Artifact	File Extension	What It Contains
Graph	`.mp`	The ETL pipeline logic — the primary migration target
DML	`.dml`	Record/schema definitions
Parameter file	`.dml` (typed), `.prm`	Runtime parameters (dates, paths, DB connections)
Layout	`.lay`	Parallelism configuration
Script	`.ksh`, `.sh`, `.bat`	Shell scripts invoked by graphs
Plan	`.pln`	Conduct>It orchestration plan (job dependency graph)
Transform	`.xfr`	Reusable transform expressions (like UDFs)

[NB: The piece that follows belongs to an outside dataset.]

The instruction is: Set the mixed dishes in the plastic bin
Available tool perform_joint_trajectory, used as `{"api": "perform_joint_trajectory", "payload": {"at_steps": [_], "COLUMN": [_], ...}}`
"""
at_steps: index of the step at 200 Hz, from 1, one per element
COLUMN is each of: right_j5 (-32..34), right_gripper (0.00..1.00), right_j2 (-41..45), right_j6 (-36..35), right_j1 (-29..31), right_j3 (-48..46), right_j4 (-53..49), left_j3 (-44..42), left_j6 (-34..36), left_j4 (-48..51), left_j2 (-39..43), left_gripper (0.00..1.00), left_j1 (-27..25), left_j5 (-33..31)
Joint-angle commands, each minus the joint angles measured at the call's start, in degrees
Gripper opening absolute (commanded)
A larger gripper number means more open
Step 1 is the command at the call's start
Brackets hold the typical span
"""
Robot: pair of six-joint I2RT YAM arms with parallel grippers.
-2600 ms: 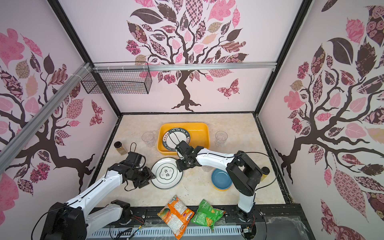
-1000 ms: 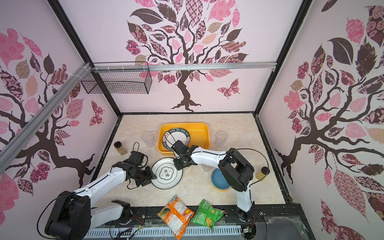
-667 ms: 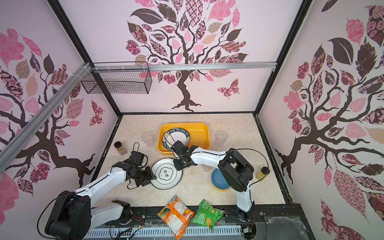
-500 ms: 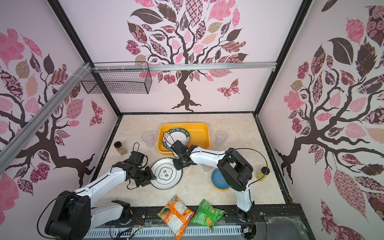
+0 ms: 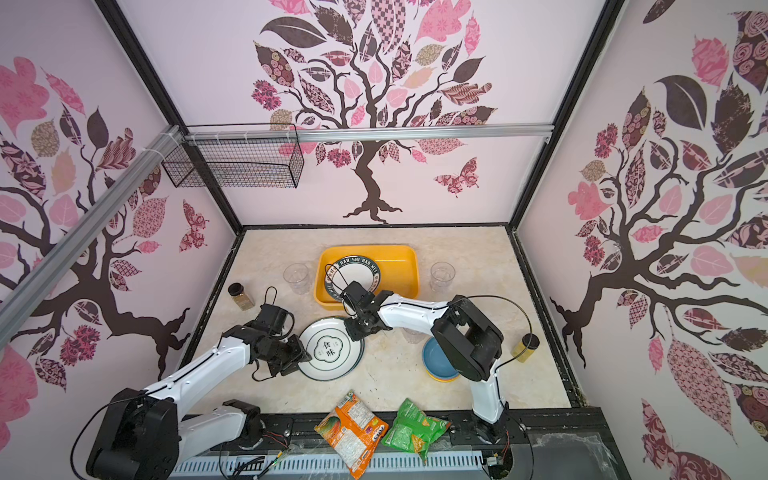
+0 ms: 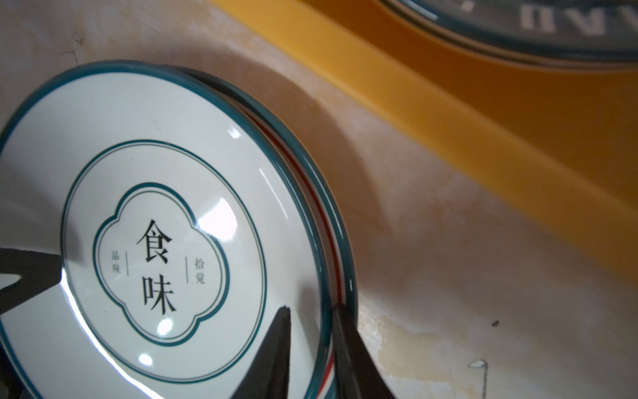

Migration relevance: The .mp graph files and .dml schema files are the core migration payload. The .pln plan files tell you the orchestration. Everything else is supporting configuration.

Promotion Workflow¶

Code moves through environments via a formal promotion process:

Developer Sandbox → DEV environment → QA environment → PROD environment

This promotion is managed through the EME and typically requires approvals. It is the Ab Initio equivalent of a CI/CD pipeline — but manual and GUI-driven. When migrating, this process gets replaced by Databricks Asset Bundles or a proper CI/CD pipeline with Git.

6. Orchestration: Conduct>It and Control>Center¶

Conduct>It — The Orchestration Engine¶

Conduct>It is Ab Initio's built-in job scheduler. It defines plans — a dependency graph of jobs (graph executions) that run in a specific order, with conditions, retries, and branching logic.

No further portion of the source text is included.